Insurance, fees and Payment
Our staff is committed to helping you understand and fulfill your insurance requirements so that you can get the medical attention you need. We work with a number of health insurance plans, as well as Medicare. If you do not have health insurance, our staff will assist you in making arrangements based on your financial situation.
Office Visit Co-Insurance
Payment is expected at the time of service. For your convenience, we will calculate the estimated patient co-insurance or co-pay. Estimates are based on our contracted rate with your insurance company and your specific plan benefits. We will bill your insurance and will notify you if there is an additional balance due or credit in your favor.
Managed Care & Traditional Insurance
OHSU Medical Group will submit insurance claims for medical and surgical services. We do rely on you, the patient, for the most up to date information regarding your coverage so we can bill correctly. If you are on a plan that requires authorization from your primary care physician, we require the referral or authorization number at the time of service in order to submit your insurance claim for payment. Without a referral or authorization from your primary care physician, your insurance benefits may be reduced or denied.
Plans with reduced benefits for OHSU.
Certain insurance plans allow patients to seek care outside the plan's preferred physician panel at a reduced benefit. For example the plan pays 80% for preferred physician services and 60% for all other physicians. Please check with your insurance to ensure that OHSU is on your in-network panel.

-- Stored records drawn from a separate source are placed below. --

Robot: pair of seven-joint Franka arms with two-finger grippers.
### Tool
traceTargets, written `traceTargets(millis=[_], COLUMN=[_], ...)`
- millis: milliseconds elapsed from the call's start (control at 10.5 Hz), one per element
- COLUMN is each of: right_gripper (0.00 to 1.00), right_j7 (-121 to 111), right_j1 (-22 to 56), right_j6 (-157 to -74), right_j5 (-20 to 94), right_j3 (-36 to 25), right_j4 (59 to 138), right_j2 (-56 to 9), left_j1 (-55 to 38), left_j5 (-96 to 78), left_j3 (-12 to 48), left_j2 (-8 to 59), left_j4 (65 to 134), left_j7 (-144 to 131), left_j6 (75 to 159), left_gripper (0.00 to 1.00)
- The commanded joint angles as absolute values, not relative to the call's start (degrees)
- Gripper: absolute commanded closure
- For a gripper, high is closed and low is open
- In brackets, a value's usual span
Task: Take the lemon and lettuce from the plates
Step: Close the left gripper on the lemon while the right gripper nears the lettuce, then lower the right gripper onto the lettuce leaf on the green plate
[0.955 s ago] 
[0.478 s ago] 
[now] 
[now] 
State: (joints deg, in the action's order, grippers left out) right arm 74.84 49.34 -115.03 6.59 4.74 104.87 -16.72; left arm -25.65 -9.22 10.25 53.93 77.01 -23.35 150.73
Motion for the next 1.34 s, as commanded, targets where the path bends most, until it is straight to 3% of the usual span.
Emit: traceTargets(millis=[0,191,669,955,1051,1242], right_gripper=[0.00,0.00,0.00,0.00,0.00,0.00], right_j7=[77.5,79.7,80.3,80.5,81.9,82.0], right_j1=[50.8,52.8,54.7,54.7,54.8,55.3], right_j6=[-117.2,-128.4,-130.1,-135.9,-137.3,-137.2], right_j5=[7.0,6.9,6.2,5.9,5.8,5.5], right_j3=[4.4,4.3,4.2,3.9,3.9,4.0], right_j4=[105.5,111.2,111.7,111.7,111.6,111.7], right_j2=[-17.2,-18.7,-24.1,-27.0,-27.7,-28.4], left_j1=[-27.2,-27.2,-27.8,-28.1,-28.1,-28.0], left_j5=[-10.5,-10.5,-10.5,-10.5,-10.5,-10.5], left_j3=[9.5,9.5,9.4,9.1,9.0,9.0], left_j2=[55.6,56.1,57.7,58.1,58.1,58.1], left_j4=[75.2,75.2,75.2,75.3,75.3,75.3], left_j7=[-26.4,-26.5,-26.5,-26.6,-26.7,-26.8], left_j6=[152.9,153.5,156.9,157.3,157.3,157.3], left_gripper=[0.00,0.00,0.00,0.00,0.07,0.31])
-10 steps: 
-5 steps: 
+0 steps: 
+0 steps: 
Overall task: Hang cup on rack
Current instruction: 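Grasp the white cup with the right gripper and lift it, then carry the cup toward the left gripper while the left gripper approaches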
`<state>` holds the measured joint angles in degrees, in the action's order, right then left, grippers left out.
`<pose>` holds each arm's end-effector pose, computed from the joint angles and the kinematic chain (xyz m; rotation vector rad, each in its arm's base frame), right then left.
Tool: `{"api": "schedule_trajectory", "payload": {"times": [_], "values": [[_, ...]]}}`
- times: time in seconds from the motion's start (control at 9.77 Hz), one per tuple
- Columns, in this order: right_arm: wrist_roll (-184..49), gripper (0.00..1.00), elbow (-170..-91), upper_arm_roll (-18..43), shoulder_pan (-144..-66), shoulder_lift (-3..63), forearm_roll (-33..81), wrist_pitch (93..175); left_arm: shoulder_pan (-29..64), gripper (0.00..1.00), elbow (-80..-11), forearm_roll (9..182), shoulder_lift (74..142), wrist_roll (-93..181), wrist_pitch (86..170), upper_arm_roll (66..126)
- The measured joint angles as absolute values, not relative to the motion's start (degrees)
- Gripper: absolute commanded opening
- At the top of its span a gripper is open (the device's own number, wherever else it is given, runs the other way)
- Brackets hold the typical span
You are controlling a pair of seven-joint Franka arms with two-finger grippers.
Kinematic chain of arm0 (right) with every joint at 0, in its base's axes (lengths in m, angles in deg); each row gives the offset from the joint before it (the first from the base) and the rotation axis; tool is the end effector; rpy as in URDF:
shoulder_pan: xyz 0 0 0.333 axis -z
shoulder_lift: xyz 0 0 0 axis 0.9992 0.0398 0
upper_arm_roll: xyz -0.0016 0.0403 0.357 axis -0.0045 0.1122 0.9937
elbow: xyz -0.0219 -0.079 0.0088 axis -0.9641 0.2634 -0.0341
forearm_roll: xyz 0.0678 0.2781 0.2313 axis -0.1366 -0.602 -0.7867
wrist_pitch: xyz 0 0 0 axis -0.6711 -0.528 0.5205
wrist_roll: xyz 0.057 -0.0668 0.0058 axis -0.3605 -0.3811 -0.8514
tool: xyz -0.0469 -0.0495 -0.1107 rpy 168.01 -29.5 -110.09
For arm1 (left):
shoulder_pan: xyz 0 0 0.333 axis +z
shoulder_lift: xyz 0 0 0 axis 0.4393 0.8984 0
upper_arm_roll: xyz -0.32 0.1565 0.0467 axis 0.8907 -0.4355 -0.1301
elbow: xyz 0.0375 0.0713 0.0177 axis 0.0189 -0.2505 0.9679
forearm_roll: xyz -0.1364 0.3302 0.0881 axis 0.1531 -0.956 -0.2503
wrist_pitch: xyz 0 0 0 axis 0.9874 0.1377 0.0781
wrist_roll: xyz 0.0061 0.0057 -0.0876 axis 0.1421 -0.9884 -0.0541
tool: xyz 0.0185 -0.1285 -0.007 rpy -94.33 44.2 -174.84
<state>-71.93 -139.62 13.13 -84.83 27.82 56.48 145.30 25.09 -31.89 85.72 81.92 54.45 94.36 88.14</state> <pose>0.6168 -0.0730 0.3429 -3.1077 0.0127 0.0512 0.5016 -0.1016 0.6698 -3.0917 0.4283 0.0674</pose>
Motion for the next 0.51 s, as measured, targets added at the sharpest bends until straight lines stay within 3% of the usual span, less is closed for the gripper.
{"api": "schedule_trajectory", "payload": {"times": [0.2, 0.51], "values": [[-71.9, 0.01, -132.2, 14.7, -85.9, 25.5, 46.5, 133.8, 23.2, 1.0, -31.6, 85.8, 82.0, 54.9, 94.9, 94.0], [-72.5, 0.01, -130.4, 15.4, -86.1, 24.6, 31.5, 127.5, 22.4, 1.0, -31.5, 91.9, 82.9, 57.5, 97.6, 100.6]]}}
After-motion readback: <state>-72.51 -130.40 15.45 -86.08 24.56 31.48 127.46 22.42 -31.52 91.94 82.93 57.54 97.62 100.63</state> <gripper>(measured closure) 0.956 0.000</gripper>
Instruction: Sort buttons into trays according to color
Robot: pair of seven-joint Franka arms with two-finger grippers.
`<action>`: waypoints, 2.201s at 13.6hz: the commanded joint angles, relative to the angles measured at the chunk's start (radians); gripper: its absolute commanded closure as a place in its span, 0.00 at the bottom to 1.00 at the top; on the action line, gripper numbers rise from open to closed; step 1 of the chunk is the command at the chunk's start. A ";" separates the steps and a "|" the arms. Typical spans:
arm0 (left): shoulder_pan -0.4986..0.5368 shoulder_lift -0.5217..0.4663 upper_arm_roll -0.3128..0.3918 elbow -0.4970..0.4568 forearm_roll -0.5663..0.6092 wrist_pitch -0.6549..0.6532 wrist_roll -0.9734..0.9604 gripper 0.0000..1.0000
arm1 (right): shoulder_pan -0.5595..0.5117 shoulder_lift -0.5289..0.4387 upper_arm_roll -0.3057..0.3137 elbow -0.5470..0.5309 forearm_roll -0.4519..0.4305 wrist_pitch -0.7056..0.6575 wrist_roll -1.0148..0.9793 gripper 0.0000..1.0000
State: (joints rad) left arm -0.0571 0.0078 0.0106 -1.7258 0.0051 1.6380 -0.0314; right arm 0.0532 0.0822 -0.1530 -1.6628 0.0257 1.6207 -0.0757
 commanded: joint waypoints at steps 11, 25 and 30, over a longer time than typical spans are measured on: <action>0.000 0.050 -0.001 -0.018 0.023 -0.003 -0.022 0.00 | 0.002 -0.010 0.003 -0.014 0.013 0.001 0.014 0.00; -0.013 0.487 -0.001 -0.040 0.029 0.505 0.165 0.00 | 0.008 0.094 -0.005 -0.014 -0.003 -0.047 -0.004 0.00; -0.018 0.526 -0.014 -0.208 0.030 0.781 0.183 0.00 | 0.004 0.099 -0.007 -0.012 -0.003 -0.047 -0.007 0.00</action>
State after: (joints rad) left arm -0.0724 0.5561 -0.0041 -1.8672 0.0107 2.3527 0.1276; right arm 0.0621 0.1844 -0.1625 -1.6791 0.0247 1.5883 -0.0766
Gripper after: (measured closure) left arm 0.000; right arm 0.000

If you do not have insurance
Patients without medical insurance are requested to pay at the time of service. We will require a deposit at each appointment. You will receive a statement from the Medical Group with your remaining balance.
Surgery
All of our physicians are surgeons. After seeing you, the doctor may determine that you need surgery. We will partner with you to obtain approval from your insurance carrier for your surgery. We urge you to contact your insurance carrier to learn of your benefits as soon as possible. If you have a deductible that is not met or your insurance reimburses at a lower than average rate, we will ask for a partial payment on your surgery up front. If the total of your deposit and any insurance payments results in a credit balance, we will issue you a refund.
Flat Fee For Cosmetic Surgery
Our facial plastics doctors perform cosmetic surgery on a flat fee basis. A flat rate is an inclusive price for surgeon, hospital and anesthesia. Cosmetic procedures are not payable by insurance.
In Office Procedures
Please be advised that during your visit the doctor may need to perform an in-office procedure. This can include the use of a scope to look at your nasal passages or your throat. We utilize the most advanced technological methods to diagnose and treat ear, nose, and throat disorders. The procedures we employ as part of your evaluation ensure an accurate and thorough exam.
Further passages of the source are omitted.